Peter O'Connor

Personal information
- Born: 24 October 1872 Millom, Cumberland, England
- Died: 9 November 1957 (aged 85) Waterford, Ireland

Sport
- Sport: Athletics
- Event: long jump / triple jump / high jump
- Club: Irish Intacta Harriers

Medal record
Representing Great Britain
Intercalated Games
| Gold medal – first place | Athens 1906 | Hop, Step & Jump |
| Silver medal – second place | Athens 1906 | Long Jump |

= Peter O'Connor (athlete) =

Irish track and field athlete

Peter O'Connor (24 October 1872 – 9 November 1957) was an Irish track and field athlete who set a long-standing world record for the long jump and won two Olympic medals in the 1906 Intercalated Games.

== Early career ==
Born in Millom, Cumberland, England, on 24 October 1872, O'Connor grew up in Wicklow, County Wicklow, Ireland. He joined the Gaelic Athletic Association (GAA) in 1896. In 1899, he won All-Ireland medals in long jump, high jump and hop, step and jump (triple jump).

Over the next ten years he consistently beat British athletes in international competitions: the (British) Amateur Athletic Association invited him to represent Britain in the Olympic Games in 1900, but he refused, as he only wished to represent Ireland. O'Connor won six consecutive AAA Championships long jump titles from 1901 to 1906 and two long jump titles from 1903 and 1904.

== World record ==
As of June 1900, the world record for the long jump was held by Myer Prinstein of Syracuse University, at 24 ft 7¼ins (~7.50m). In 1900 and 1901, competing with the Irish Amateur Athletic Association (IAAA), a rival association to the GAA, O'Connor set several unofficial world records in the long jump. He set an officially recognised world record of 24 ft 9ins (~7.54m) at the Royal Dublin Society's grounds in Dublin on 27 May 1901. On 5 August 1901 he jumped 24 ft 11¾ins (7.61m) in Dublin. This was the first IAAF recognised long jump world record. It caused a sensation at the time, being only a fraction short of the 25 ft (7.62m) barrier, and remained unbeaten for 20 years, a longevity surpassed only by Jesse Owens's 25-year record and Bob Beamon's 23-year record and by the current record of Mike Powell. It remained an Irish record for a remarkable 89 years.

==1906 Olympic Games==

The flag waved by Peter O'Connor at the 1906 Olympics

In 1906 O'Connor and two other athletes, Con Leahy and John Daly, were entered for the Intercalated Games in Athens by the IAAA and GAA, representing Ireland. They were given green blazers and cap with a gold shamrock, and an Irish flag (the ‘Erin Go Bragh’ flag). However, the rules of the games were changed so that only athletes nominated by National Olympic Committees were eligible. Ireland did not have an Olympic Committee, and the British Olympic Council claimed the three. On registering for the Games, O'Connor and his fellow-athletes found that they were listed as Great Britain, not Irish, team members.

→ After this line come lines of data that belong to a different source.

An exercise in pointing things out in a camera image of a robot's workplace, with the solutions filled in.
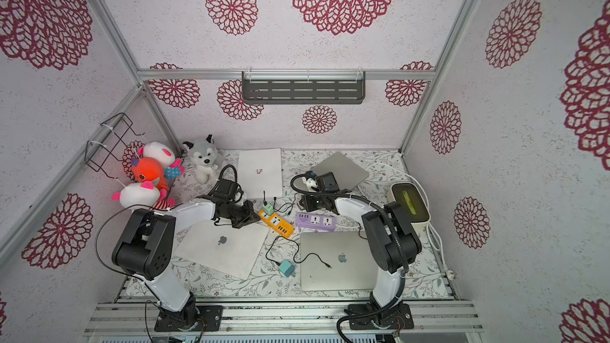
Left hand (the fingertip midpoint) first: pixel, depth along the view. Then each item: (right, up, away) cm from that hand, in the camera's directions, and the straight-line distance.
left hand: (261, 218), depth 93 cm
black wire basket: (-49, +28, -13) cm, 58 cm away
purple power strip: (+21, -1, 0) cm, 21 cm away
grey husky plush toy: (-23, +24, +3) cm, 33 cm away
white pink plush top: (-42, +27, +1) cm, 50 cm away
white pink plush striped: (-38, +10, -13) cm, 41 cm away
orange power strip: (+7, -2, -1) cm, 7 cm away
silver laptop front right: (+28, -14, -8) cm, 33 cm away
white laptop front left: (-9, -10, -7) cm, 16 cm away
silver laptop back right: (+37, +18, +18) cm, 45 cm away
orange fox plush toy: (-41, +19, -6) cm, 46 cm away
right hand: (+16, +8, +2) cm, 18 cm away
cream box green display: (+60, +8, +4) cm, 60 cm away
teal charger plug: (+11, -15, -11) cm, 22 cm away
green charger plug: (+3, +3, -1) cm, 5 cm away

In the long jump competition, O'Connor finally met Myer Prinstein of the Irish American Athletic Club who was competing for the U.S. team and whose world record O'Connor had broken five years previously. The only judge for the competition was Matthew Halpin, who was manager of the American team. O'Connor protested, fearing bias, but was overruled. He continued to protest Halpin's decisions through the remainder of the competition. The distances were not announced until the end of the competition. When they were, Prinstein was declared the winner, with O'Connor in Silver Medal position.

At the flag-raising ceremony, in protest at the flying of the Union Flag for his second place, O'Connor scaled a flagpole in the middle of the field and waved the Irish flag, while the pole was guarded by Con Leahy.

In the hop, step and jump competition two days later, O'Connor beat his fellow-countryman, Con Leahy, to win the gold medal. At 34, he was the oldest ever Gold Medal winner in this event. Prinstein, the champion in 1900 and 1904, did not feature in the medals.

== Later career ==
O'Connor won no more titles after 1906. He remained involved in athletics all his life. He was a founder member and first Vice-President of Waterford Athletic Club, and attended later Olympics both as judge and spectator. He practised as a solicitor in Waterford, and was married with nine children. He died in Waterford on 9 November 1957.